◆ Problem
When you output the entries, begin with the first line and end with the line containing "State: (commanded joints", keeping each line exactly as it is.

___ Exercise data ___

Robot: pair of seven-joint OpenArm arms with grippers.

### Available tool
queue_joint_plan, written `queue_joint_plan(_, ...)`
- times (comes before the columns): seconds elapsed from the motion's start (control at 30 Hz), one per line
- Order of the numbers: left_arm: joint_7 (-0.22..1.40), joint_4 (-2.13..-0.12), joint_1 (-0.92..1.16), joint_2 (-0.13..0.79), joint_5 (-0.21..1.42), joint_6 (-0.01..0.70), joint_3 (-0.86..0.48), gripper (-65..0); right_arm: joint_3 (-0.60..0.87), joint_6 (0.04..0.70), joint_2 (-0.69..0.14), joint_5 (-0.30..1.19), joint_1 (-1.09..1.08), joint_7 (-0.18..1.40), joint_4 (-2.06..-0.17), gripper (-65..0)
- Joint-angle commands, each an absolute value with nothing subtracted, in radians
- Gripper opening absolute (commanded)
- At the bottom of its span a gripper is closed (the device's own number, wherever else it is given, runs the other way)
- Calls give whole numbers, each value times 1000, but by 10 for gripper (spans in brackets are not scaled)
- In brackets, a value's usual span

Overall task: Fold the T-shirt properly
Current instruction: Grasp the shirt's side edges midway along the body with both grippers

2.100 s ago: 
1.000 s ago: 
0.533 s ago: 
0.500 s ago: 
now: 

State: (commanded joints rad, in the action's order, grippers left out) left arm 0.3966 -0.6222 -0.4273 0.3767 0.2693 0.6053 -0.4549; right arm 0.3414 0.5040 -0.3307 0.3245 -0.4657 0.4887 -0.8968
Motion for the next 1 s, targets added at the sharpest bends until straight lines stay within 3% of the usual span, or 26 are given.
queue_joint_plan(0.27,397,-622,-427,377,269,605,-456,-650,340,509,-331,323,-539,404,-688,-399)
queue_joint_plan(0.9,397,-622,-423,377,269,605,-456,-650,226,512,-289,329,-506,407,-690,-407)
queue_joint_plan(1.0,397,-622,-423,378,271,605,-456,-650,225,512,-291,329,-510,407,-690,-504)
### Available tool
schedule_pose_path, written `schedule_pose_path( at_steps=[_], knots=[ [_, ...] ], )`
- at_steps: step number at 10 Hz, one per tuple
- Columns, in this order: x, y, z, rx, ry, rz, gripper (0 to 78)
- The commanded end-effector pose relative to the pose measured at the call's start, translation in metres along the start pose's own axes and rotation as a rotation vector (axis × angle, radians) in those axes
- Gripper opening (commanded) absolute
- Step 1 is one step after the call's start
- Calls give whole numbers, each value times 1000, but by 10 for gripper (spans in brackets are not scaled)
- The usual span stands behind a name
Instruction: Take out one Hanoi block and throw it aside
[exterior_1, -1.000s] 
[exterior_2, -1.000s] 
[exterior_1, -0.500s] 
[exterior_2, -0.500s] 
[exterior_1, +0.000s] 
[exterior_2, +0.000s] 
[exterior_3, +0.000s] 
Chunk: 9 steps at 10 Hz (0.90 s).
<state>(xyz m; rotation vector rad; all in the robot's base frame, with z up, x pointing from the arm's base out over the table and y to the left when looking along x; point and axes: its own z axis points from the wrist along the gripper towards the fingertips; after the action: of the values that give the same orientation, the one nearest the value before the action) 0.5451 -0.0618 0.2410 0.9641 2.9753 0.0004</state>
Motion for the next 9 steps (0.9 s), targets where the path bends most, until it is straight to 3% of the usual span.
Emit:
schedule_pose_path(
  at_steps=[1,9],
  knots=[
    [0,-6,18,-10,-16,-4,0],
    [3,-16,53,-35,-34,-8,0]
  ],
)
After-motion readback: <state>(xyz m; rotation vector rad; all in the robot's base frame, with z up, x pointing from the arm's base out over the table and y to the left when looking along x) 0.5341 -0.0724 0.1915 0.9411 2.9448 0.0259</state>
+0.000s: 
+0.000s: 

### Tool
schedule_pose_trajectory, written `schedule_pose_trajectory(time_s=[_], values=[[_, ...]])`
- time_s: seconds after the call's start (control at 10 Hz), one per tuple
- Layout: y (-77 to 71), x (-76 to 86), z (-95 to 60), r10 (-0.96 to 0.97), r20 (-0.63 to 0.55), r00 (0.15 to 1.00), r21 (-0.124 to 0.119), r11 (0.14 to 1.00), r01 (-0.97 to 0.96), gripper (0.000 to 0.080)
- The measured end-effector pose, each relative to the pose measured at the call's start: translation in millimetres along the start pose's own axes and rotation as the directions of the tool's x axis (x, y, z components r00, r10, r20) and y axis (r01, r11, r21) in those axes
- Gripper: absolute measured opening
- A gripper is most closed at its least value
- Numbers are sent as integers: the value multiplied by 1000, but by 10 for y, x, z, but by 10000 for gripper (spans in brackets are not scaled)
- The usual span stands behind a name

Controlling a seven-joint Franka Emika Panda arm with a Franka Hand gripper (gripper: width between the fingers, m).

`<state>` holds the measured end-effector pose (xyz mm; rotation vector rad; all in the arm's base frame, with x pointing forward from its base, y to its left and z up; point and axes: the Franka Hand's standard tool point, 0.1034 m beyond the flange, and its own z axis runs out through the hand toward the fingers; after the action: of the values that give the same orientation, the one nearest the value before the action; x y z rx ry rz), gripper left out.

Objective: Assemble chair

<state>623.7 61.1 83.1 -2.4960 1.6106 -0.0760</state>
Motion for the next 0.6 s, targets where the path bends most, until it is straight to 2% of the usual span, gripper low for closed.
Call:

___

◆ Response to the task
Robot: pair of seven-joint OpenArm arms with grippers.

### Available tool
queue_joint_plan, written `queue_joint_plan(_, ...)`
- times (comes before the columns): seconds elapsed from the motion's start (control at 30 Hz), one per line
- Order of the numbers: left_arm: joint_7 (-0.22..1.40), joint_4 (-2.13..-0.12), joint_1 (-0.92..1.16), joint_2 (-0.13..0.79), joint_5 (-0.21..1.42), joint_6 (-0.01..0.70), joint_3 (-0.86..0.48), gripper (-65..0); right_arm: joint_3 (-0.60..0.87), joint_6 (0.04..0.70), joint_2 (-0.69..0.14), joint_5 (-0.30..1.19), joint_1 (-1.09..1.08), joint_7 (-0.18..1.40), joint_4 (-2.06..-0.17), gripper (-65..0)
- Joint-angle commands, each an absolute value with nothing subtracted, in radians
- Gripper opening absolute (commanded)
- At the bottom of its span a gripper is closed (the device's own number, wherever else it is given, runs the other way)
- Calls give whole numbers, each value times 1000, but by 10 for gripper (spans in brackets are not scaled)
- In brackets, a value's usual span

Overall task: Fold the T-shirt properly
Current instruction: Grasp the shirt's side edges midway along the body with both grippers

2.100 s ago: 
1.000 s ago: 
0.533 s ago: 
0.500 s ago: 
now: 

State: (commanded joints rad, in the action's order, grippers left out) left arm 0.3966 -0.6222 -0.4273 0.3767 0.2693 0.6053 -0.4549; right arm 0.3414 0.5040 -0.3307 0.3245 -0.4657 0.4887 -0.8968

The output above is complete as it stands.